Xochimilco

junio 22, 2008

La última vez que fui tuve la fortuna de presenciar en la chinampa cantar a Lila Downs. Era la despedida de Felipe Ehrenberg y se organizó una pequeña reunión con sus seres queridos. Nunca había visto a alguien cantar con toda el alma a tan corta distancia. Fue fenomenal.

Hay días, o noches, como hoy, que se me antoja echarme un tequilita y cantar esas canciones que calan. No mas por el puro gusto de sentir, sentir empatía por los caídos, los revolcados. No todos semos Pedro Infante, pero si todos sabemos de lo que habla.

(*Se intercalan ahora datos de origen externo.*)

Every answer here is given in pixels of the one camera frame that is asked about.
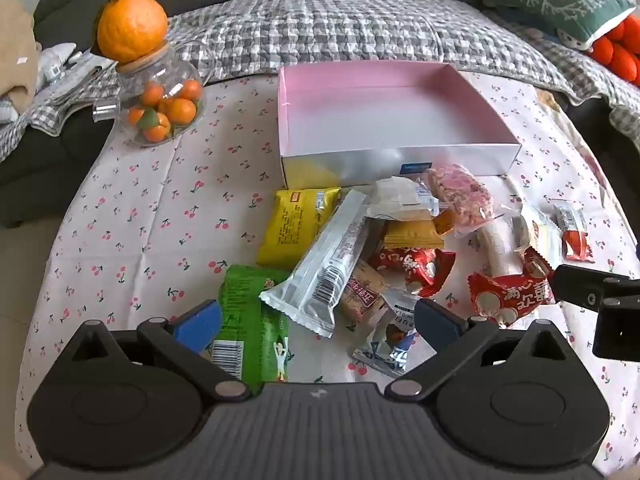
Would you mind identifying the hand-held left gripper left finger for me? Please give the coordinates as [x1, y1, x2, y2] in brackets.
[67, 299, 251, 403]

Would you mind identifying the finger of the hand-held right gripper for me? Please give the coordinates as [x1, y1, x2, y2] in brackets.
[550, 264, 631, 307]

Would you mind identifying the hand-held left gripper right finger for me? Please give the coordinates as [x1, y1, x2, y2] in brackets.
[387, 298, 576, 403]

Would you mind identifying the white and orange wafer packet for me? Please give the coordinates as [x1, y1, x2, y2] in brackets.
[552, 200, 596, 263]

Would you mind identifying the green snack packet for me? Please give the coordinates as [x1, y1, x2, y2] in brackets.
[212, 264, 292, 396]

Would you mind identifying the clear blue and white packet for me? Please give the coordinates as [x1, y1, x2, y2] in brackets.
[351, 292, 426, 377]

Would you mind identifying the red snack packet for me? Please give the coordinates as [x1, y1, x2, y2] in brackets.
[369, 246, 457, 298]
[467, 247, 557, 328]

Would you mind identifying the brown snack packet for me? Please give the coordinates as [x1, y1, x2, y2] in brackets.
[340, 259, 390, 333]

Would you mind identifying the clear packet with white roll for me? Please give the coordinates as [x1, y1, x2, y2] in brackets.
[472, 210, 531, 277]

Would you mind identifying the orange and white snack packet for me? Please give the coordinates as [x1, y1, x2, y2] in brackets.
[382, 210, 456, 251]

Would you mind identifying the long silver snack packet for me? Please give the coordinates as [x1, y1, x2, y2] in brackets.
[259, 189, 375, 339]

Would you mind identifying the pink nougat bar packet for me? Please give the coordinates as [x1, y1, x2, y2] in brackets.
[424, 163, 496, 238]

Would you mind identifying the clear packet with white cake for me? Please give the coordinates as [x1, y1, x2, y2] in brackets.
[367, 177, 441, 222]

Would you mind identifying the yellow snack packet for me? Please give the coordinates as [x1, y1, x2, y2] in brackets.
[256, 187, 342, 268]

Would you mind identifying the pink cardboard box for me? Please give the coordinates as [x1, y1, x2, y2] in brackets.
[277, 60, 523, 188]

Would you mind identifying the cherry print tablecloth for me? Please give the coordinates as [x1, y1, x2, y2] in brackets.
[15, 67, 640, 480]

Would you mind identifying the pile of small oranges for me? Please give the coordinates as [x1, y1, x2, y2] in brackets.
[127, 79, 203, 143]

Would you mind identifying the orange plush toy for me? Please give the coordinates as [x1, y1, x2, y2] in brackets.
[587, 17, 640, 86]

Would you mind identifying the glass jar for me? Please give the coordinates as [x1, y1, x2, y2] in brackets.
[92, 42, 216, 148]

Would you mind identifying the grey checkered sofa blanket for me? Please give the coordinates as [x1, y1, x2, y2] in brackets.
[165, 0, 640, 156]
[0, 52, 121, 161]

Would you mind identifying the wooden jar lid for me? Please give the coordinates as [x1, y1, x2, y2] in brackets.
[116, 42, 171, 75]

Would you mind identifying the white patterned cloth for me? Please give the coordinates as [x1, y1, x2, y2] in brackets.
[37, 42, 81, 86]

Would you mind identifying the large orange with leaves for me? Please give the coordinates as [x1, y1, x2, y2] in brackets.
[96, 0, 169, 64]

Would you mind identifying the beige cloth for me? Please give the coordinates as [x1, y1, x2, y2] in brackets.
[0, 0, 43, 111]

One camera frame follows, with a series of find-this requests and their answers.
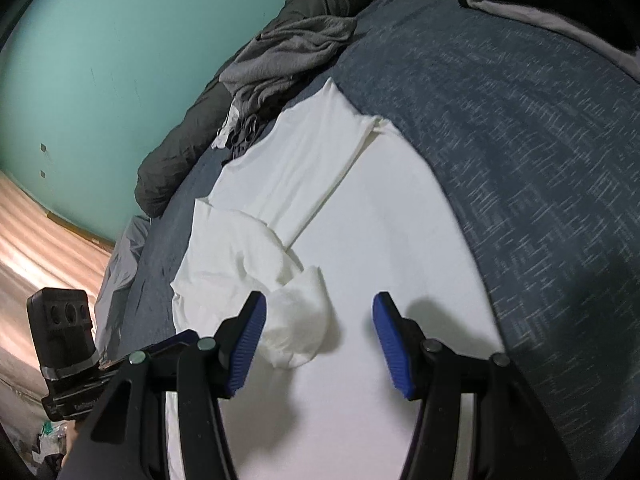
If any bed with blue sheet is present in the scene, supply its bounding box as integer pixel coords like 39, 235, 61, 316
95, 0, 640, 480

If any white long-sleeve shirt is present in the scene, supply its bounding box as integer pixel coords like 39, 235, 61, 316
165, 77, 506, 480

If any light grey blanket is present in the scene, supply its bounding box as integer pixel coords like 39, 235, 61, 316
94, 215, 151, 361

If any white garment with black trim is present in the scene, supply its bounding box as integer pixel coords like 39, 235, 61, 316
211, 102, 241, 150

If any dark grey rolled duvet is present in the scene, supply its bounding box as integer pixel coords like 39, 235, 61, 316
135, 0, 431, 218

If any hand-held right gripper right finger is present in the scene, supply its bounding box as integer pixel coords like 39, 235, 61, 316
372, 291, 581, 480

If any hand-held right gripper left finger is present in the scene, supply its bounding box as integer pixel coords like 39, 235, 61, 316
65, 291, 268, 480

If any crumpled grey sweatshirt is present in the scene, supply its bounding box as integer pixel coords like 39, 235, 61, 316
220, 15, 358, 121

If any clear plastic bag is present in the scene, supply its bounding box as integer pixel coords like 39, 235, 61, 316
30, 420, 76, 461

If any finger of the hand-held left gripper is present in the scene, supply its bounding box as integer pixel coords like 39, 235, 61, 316
102, 329, 201, 367

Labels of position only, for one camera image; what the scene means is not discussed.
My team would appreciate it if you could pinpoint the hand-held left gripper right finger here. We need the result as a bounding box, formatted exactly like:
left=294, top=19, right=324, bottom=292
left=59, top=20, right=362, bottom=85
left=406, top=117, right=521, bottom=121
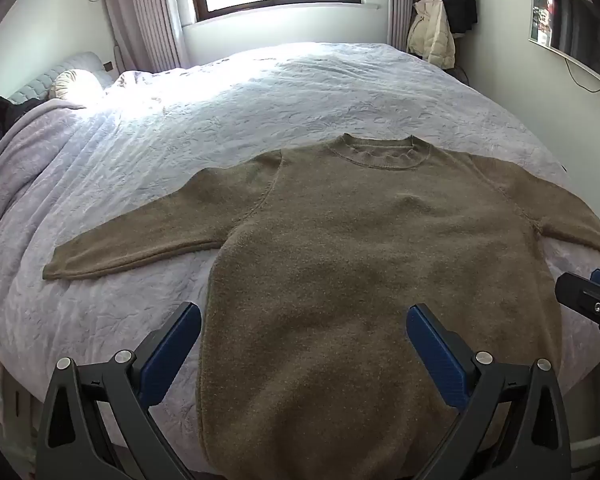
left=406, top=303, right=573, bottom=480

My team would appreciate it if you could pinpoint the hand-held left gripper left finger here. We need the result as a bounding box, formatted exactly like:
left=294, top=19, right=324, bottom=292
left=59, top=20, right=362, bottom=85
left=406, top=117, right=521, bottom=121
left=34, top=301, right=203, bottom=480

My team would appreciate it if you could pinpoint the olive knitted sweater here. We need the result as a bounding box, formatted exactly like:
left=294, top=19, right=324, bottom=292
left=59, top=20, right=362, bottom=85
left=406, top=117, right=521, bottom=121
left=42, top=132, right=600, bottom=480

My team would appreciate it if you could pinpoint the dark clothes pile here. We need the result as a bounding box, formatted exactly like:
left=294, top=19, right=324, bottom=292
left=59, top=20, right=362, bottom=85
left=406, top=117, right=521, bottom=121
left=0, top=95, right=46, bottom=161

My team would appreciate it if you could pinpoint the bed with lilac bedspread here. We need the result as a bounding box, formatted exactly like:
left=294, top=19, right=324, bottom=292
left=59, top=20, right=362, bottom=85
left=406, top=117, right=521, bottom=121
left=0, top=41, right=600, bottom=480

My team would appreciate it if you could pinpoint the cream round pillow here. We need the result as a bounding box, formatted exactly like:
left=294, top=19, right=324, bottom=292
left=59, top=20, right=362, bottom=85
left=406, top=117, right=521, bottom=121
left=49, top=69, right=106, bottom=104

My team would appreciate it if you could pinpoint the cream puffer jacket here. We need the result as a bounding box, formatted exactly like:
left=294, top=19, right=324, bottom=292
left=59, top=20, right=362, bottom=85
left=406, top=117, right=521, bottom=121
left=406, top=0, right=456, bottom=68

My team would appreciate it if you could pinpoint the grey padded headboard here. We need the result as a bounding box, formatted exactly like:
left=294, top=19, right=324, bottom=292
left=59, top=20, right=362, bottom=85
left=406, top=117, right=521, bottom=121
left=5, top=51, right=113, bottom=106

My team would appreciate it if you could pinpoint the pale pleated curtain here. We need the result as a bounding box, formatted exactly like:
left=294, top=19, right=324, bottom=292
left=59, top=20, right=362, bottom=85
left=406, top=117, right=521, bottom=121
left=100, top=0, right=191, bottom=73
left=387, top=0, right=433, bottom=53

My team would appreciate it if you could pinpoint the wooden bed frame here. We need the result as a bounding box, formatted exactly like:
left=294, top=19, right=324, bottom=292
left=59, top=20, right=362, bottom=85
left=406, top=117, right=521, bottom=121
left=0, top=375, right=37, bottom=441

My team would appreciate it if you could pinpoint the black television cable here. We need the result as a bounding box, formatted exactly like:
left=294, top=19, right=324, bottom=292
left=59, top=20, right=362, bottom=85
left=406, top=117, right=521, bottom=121
left=565, top=55, right=600, bottom=94

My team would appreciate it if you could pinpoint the wall mounted television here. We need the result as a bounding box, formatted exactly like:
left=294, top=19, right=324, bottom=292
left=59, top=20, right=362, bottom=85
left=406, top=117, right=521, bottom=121
left=530, top=0, right=600, bottom=96

A mi el gusto por la música ranchera, los mariachis y demas cuestiones nacionales se me dio tarde, pero se me dio con ganas. Jesus Jáuregui en su libro “el Mariachi” cita a Salvador Novo: Los norteamericanos se han domesticado a tomar a los mariachis como el símbolo vivo de un mexicanismo que resume todas las virtudes que se nos imputan…”.

Hoy sábado me quedaré en casa, a tocar la guitarra y brindar con Chamaco. A lamerme las heridas con sal y limón. A la salud de Lila, de Felipe, de mi familia y los que leen este blog.

Ajjjuuuaaaaa y amén.

pd. Para todo aquel que comente en este post, le mando a su correo-e un fragmento del audio de ese día en Xochimilco. Un pedacito de eso que Lila dejo en nuestro corazón.